Your task | Check each line of the data below for the word "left", then extract the ones that have it.

Given data |

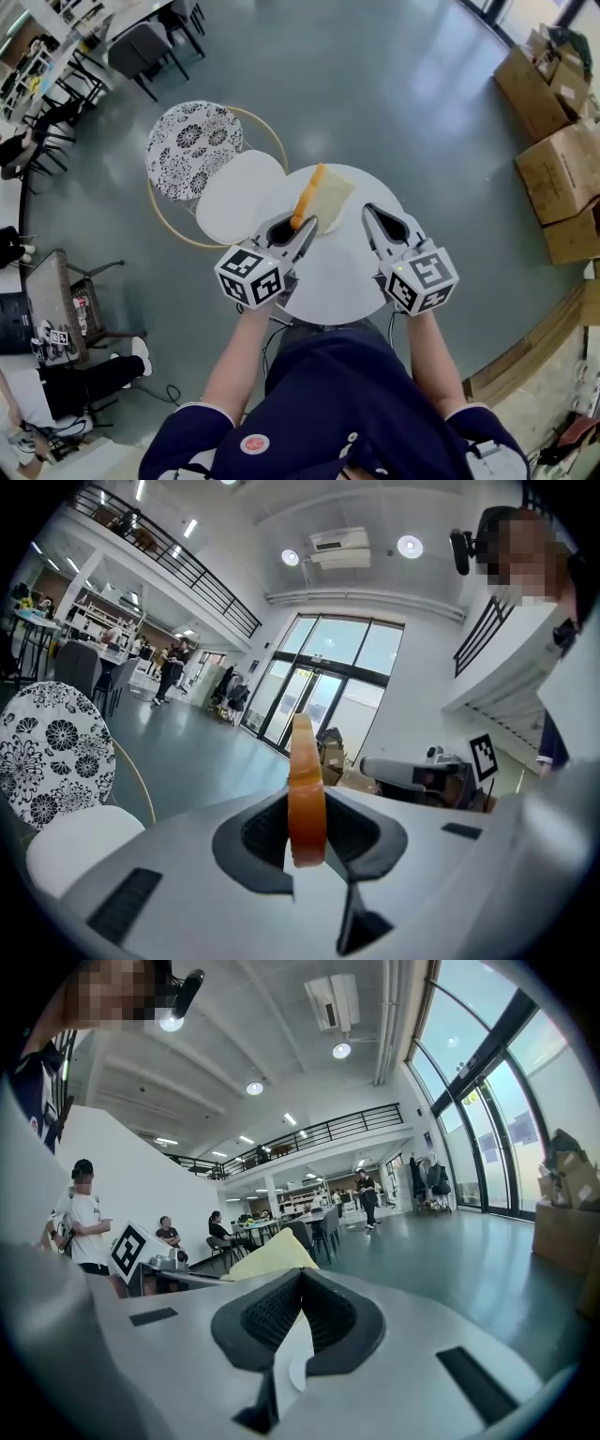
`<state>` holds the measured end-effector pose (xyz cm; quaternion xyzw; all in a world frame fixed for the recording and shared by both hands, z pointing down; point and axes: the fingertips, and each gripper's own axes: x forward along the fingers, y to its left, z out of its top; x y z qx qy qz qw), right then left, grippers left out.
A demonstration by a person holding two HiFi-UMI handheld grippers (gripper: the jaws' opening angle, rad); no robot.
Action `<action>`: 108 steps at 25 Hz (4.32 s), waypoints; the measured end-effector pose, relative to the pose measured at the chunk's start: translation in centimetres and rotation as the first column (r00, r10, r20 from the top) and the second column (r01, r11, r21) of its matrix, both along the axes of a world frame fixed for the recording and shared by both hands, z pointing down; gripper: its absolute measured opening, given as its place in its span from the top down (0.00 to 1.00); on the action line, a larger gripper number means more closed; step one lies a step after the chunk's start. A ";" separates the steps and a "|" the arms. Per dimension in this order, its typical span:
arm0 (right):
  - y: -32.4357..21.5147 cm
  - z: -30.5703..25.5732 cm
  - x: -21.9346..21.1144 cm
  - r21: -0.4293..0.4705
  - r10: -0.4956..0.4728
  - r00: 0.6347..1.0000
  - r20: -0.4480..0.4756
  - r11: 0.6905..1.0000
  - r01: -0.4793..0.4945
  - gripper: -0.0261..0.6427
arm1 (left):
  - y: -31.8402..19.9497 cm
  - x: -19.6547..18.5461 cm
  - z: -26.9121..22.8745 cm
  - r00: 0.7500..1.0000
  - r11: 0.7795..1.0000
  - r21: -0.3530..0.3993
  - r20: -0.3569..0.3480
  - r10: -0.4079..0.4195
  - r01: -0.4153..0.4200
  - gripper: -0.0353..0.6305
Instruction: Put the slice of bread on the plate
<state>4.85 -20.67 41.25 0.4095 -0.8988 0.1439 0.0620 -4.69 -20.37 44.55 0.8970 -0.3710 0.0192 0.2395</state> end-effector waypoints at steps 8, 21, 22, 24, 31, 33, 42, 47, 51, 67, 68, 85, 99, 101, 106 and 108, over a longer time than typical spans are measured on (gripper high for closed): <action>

Result for this exercise |
`<state>` holds the measured end-effector pose (xyz cm; quaternion xyzw; all in a world frame fixed for the recording and shared by both hands, z pointing down; point and axes: the fingertips, and each gripper's own axes: x forward along the fingers, y to its left, z out of its top; x y z qx qy qz qw), right then left, grippers left out.
arm1 (left):

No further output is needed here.